I’ll take you back to when I was around 10 years old or so, and I was so excited about a Synchronized Swimming camp my mom had signed me up for. A friend of the family was a coach and told my mom about it and thought I could give it a try, despite being the only deaf person there. So I did. 

I LOVED IT. Until some woman ruined it for me. 

The sport requires a lot of flexibility, and, sadly, I didn’t inherit that gift. I loved to dance, but I had bad feet (can’t point my toes right), couldn’t do splits, and COULD NOT touch my toes! 

As I tried to stretch and practice some of the flexible moves some of the other girls were doing just fine, a coach came over to help me and gave me this look of hopelessness for my case. “You are one tight girl!” 

I was crushed. My dreams of dancing in the water were thrown down the drain. 

I did finish the camp with a performance with my friend/coach that summer, and I had so much fun despite the cloud lingering over my head of my own inability to be flexible.

I never went back. 

I went on through the rest of my youth being the inactive, forever labeling myself the non-athlete. “I’m not meant to be an athlete.” I would tell myself. 

But, my heart warred with my head for a LONG time. 

I tried running in college, and then my knees began to hurt. A lot. I gave up again. 

“I’m just not meant to be an athlete!” I would almost literally yell at myself, hoping for once, my heart would finally accept it. 

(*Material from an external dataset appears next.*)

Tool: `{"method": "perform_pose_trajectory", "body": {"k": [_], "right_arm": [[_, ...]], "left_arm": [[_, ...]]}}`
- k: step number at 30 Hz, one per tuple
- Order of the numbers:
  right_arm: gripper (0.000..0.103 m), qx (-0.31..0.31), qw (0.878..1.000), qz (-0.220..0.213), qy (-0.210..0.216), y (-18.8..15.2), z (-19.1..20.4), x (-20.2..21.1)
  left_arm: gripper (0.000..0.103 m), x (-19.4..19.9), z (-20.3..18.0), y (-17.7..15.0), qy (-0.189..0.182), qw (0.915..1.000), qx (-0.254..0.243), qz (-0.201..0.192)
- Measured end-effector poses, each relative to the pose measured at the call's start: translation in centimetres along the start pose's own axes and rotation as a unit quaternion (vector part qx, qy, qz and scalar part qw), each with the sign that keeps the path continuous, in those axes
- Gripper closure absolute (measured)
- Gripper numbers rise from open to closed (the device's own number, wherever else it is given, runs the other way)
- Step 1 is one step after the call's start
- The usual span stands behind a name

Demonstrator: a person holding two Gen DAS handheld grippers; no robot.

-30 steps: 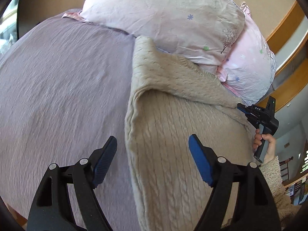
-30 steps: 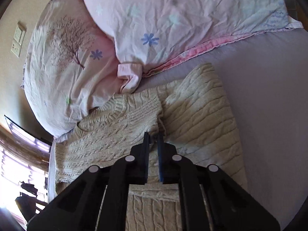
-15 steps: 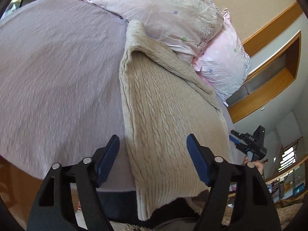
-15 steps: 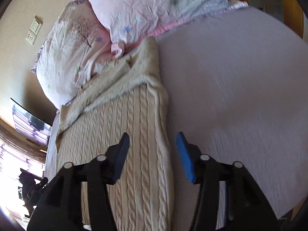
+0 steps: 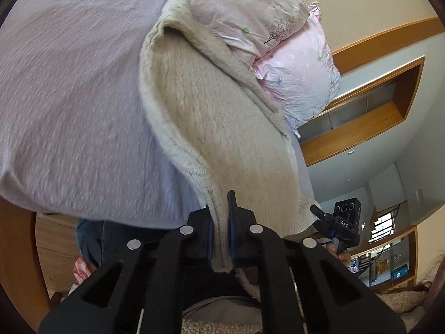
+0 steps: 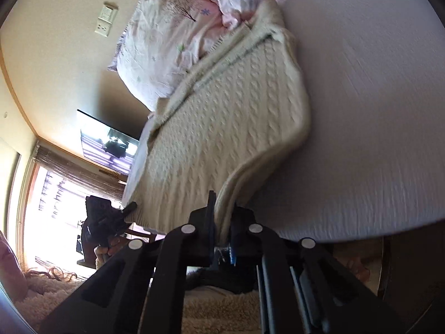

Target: Fold small clothes

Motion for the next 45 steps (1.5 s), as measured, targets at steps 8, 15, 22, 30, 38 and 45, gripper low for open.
{"method": "perform_pose_trajectory", "body": {"k": [8,15,22,30,38,45], "right_arm": [[0.096,0.016,0.987,-0.163,-0.002,17.7,3.6,-5.2],[0.095,-0.102,0.983,-0.115,-0.103,24.9,-2.6,-16.5],[0.025,-0.119,0.961,-0.165,-0.188,25.2,-2.6,-14.6],[0.014,-0.060,0.970,-0.168,-0.163,22.4,-1.2,-11.1],[0.014,-0.045,0.979,-0.150,-0.134,20.5,-0.2,-10.6],[0.014,-0.057,0.979,-0.161,-0.114,19.6,-1.8,-8.0]], "left_arm": [[0.096,-0.9,-1.8,17.4,-0.018,0.9863,-0.025,-0.162],[0.096,-10.8,5.2,26.9,0.051,0.9879,0.060,-0.134],[0.037,-10.4,5.1,27.7,0.052,0.9890,0.076,-0.116],[0.031,-5.5,4.8,25.4,0.124,0.9865,0.029,-0.103],[0.046,-7.8,7.1,22.8,0.113,0.9899,0.058,-0.063],[0.087,-8.9,7.1,22.2,-0.011,0.9804,0.163,-0.110]]}}
Point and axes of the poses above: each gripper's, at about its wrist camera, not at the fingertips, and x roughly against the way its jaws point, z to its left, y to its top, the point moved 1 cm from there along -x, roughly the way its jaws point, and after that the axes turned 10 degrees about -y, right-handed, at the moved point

Oh no… It refused to let it go. 

I still dreamed of dancing while I listened to music. I’d dream of running a long distance. To do something THAT incredible, was something I felt I could dream of, but never achieve. Watching Biggest Loser kind of gave me some inspiration, but I never went after it. But at the age of 28, after the birth of my son, I realized my body was suffering badly from the lack of activity. 

The scale screamed at me… I was at my heaviest. I knew then I had to do something. My head reasoned with my heart, ‘I may not be an athlete, but I got to start somewhere.” After six months of working out with Jillian Michaels, running on the treadmill, walking, and various exercises, my body began to change. I lost the weight I had gained and got down to a healthy weight, and I then noticed something… I was a little more flexible than I used to be. I still couldn’t touch my toes, but I was closer to my feet than I used to be. 

I’m 33 now, and I’ve had quite a lot of ups and downs in the years of figuring out this “not so young” body with a completely different metabolism than I used to have. I don’t have it down to an art, but I’m almost there, but I have to say I am becoming an athlete and found a love of running. With the help of my doctor I was able to find a way to strengthen my runner’s knees. I developed tendinitis in my ankles, and now I’m working on that. 

Being a Beachbody coach has helped me a lot this year, as I’ve been drinking shakeology and using some of their exercises DVDs, and last night, I happened to be doing a new favorite – “Hip Hop Abs” and I discovered my new found flexibility. (Yes, this white chick loves to dance hip hop!).  I was doing cool down and was stretching towards my toes and found myself able to wrap my hands around my feet easily. It felt so good!!!  I felt like going back 23 years back to that very woman and say, “IN YOUR FACE!”.  It’s probably a good thing God doesn’t allow us to travel back into time. The past belongs back there, and now I can face the future knowing that 

I CAN CHANGE THIS BODY!

As for my feet, I don’t know if I can ever change the way they are, but I’m pretty happy with the fact that I’ve gotten some flexibility in my life.